Jordan Gilmour is a film, theatre and multimedia composer based in Melbourne. With a musical journey that started as a relentlessly touring jazz drummer and a punk rock band member, Jordan contrasted his improvisational, hyperactive and aggressive approach to making art into meditative and evocative musical story-telling scores for the screen and theatre. His attraction to composition was manifested through the timbral limitations of the drum kit and frustration of the role as an accompanist to the song-writers and composers of bands he was apart of. Since shifting his focus into screen and theatre composition, Jordan has worked on dozens of projects between the U.K. and Australia, which has seen his work praised to critical acclaim at a variety of film festivals including the Melbourne International Film Festival, Edinburgh International Film Festival, Berlin International Film Festival, Adelaide International Film Festival and Palm Springs Film Festival. Most recently, Jordan has scored the award-winning documentary Morgana on BINGE and mini-series Prepping Australia on ABC Network. With a specialization in creating a unique blend of cinematic soundscapes that combine emotive orchestral arrangements with delicate piano themes and ambient electronic textures, his work has often been compared to composers such as Olafur Arnalds, Johann Johannson, Nils Frahm, David Wingo, Volker Bertelmann, Dustin O’Halloran, Trent Reznor and Atticus Rose.
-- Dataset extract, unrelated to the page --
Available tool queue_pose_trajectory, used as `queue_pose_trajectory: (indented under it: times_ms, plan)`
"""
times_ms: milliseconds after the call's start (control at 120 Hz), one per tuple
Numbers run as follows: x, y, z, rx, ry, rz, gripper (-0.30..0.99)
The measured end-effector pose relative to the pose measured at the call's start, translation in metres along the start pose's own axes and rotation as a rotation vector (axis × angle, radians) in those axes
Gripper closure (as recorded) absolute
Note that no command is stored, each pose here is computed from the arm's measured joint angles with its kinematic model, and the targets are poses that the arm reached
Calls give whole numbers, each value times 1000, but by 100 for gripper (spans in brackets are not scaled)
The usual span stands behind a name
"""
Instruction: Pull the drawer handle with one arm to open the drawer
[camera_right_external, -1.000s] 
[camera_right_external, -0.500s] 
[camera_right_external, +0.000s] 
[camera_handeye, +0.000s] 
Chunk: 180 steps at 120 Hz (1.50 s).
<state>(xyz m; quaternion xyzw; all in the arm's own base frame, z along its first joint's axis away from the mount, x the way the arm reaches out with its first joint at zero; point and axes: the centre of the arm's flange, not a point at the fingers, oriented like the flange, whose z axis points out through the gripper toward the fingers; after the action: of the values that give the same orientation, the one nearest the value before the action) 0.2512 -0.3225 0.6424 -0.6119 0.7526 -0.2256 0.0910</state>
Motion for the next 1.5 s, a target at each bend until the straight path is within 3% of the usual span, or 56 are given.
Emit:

Some notable highlights include his hand-picked candidacy for a masterclass with Philip Glass as part of a collaboration with selected filmmakers in Edinburgh, Scotland. This was to compose music in response to the Qatsi Trilogy film series through the BBC and Screen Academy Scotland and was screened at the 2011 Edinburgh International Festival and critiqued by Glass himself. His score for the award-winning documentary Morgana was a festival highlight at the 2019 Melbourne International Film Festival (MIFF). He was also commissioned to compose a piece for the Federation Bells, an instrument located in Melbourne, which was performed as part of the 2014 White Night Festival.
That same year, Jordan proved his skills in efficiency and ability to work to a strict deadline by composing a score to the short film Bobby in two days as part of the 48 Film festival, Melbourne. He took home the award for best music at the awards night! His most recent work For Our Freedom is a multi-arts audio/visual installation showcasing his cinematic compositional style written for a collection of spoken-word stories of identity from Indigenous Australians and asylum seekers, interpreted by a variety of motion graphics and multimedia artists.